A hierarchical spatial-aware algorithm with efficient reinforcement learning for human-robot task planning and allocation in production

arXiv cs.AI / 4/15/2026

💬 OpinionSignals & Early TrendsIdeas & Deep AnalysisModels & Research

Key Points

  • The paper targets human-robot task planning and allocation (TPA) in advanced manufacturing, where spatial factors like real-time human position and travel distance make TPA difficult in dynamic environments.
  • It decomposes production work into sequential subtasks and uses a hierarchical approach with a high-level planner plus a low-level allocator.
  • For high-level planning, it proposes an efficient buffer-based deep Q-learning (EBQ) method intended to cut training time and better handle long-term, sparse rewards.
  • For low-level allocation, it introduces a spatially aware path-planning method (SAP) to assign tasks to the right human-robot resources based on navigation feasibility and sequencing.
  • Experiments in a complex 3D real-time production simulator show that the combined EBQ&SAP approach can effectively solve TPA under complex and dynamic conditions.

Abstract

In advanced manufacturing systems, humans and robots collaborate to conduct the production process. Effective task planning and allocation (TPA) is crucial for achieving high production efficiency, yet it remains challenging in complex and dynamic manufacturing environments. The dynamic nature of humans and robots, particularly the need to consider spatial information (e.g., humans' real-time position and the distance they need to move to complete a task), substantially complicates TPA. To address the above challenges, we decompose production tasks into manageable subtasks.
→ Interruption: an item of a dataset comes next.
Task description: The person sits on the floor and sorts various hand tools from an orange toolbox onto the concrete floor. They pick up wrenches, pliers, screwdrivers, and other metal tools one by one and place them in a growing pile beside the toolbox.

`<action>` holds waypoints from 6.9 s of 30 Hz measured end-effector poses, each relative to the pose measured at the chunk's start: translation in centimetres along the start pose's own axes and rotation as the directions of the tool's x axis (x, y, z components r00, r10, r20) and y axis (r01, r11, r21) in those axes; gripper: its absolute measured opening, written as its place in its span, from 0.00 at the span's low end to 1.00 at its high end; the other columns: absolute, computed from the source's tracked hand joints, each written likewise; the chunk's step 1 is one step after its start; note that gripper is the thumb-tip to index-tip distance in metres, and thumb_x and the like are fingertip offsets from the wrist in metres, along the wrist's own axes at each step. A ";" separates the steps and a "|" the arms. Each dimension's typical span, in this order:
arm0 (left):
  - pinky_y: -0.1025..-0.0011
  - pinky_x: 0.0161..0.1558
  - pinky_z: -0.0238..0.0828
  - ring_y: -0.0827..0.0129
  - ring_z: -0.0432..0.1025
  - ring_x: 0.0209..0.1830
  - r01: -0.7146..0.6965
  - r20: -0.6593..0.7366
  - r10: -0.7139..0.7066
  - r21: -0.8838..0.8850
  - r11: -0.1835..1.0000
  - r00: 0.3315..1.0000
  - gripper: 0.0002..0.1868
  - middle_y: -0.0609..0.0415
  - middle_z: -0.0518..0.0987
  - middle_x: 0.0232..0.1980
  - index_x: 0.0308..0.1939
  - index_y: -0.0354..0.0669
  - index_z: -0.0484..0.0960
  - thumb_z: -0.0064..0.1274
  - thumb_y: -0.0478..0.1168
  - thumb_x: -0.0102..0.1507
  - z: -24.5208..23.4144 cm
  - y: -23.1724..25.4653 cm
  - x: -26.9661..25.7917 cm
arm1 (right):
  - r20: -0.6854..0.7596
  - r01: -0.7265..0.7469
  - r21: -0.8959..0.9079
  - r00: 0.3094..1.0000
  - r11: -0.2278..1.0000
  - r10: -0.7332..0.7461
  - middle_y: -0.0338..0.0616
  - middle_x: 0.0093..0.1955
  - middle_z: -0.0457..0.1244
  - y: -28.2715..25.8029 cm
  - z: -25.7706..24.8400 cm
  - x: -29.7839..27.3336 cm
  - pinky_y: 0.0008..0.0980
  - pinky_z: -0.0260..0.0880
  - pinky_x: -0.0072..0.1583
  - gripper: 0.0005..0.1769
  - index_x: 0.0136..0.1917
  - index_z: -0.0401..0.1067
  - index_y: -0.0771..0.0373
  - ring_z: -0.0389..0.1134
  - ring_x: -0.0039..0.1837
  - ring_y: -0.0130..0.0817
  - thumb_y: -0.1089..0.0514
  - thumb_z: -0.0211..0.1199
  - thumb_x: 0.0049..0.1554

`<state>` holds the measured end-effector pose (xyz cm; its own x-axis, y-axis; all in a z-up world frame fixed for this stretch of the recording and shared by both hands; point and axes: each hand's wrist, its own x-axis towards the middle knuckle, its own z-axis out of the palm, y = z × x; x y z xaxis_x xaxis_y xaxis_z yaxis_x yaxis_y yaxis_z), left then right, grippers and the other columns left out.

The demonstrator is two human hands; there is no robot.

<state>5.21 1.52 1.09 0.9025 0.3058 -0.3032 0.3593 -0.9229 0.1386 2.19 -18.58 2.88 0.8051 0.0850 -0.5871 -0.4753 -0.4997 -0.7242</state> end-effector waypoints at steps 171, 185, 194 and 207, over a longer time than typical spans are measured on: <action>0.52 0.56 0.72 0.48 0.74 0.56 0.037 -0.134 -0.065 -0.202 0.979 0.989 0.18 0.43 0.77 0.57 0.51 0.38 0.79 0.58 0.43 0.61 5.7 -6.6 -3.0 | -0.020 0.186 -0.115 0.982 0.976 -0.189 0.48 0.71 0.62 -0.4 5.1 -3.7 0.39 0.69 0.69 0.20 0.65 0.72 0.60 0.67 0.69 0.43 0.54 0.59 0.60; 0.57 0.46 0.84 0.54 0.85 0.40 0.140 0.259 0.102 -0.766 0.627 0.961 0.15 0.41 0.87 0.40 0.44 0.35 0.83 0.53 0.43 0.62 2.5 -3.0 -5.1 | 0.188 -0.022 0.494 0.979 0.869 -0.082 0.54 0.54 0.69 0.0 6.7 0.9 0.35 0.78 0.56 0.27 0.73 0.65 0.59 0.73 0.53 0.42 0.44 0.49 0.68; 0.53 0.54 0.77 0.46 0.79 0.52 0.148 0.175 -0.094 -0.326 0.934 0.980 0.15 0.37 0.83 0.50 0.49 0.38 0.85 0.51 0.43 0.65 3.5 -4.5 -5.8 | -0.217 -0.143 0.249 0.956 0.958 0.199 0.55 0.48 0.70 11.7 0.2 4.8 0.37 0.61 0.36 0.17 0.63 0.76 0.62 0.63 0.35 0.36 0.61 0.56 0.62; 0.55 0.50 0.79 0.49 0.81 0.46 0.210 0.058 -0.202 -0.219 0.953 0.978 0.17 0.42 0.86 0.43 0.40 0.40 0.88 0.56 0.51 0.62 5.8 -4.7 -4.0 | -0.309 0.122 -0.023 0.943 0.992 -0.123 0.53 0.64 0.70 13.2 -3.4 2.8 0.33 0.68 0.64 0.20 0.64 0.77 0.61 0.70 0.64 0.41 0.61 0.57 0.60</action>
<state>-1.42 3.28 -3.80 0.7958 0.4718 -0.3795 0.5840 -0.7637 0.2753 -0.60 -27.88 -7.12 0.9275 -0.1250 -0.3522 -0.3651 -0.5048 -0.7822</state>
We then implement a real-time hierarchical human-robot TPA algorithm, including a high-level agent for task planning and a low-level agent for task allocation. For the high-level agent, we propose an efficient buffer-based deep Q-learning method (EBQ), which reduces training time and enhances performance in production problems with long-term and sparse reward challenges. For the low-level agent, a path planning-based spatially aware method (SAP) is designed to allocate tasks to the appropriate human-robot resources, thereby achieving the corresponding sequential subtasks. We conducted experiments on a complex real-time production process in a 3D simulator. The results demonstrate that our proposed EBQ&SAP method effectively addresses human-robot TPA problems in complex and dynamic production processes.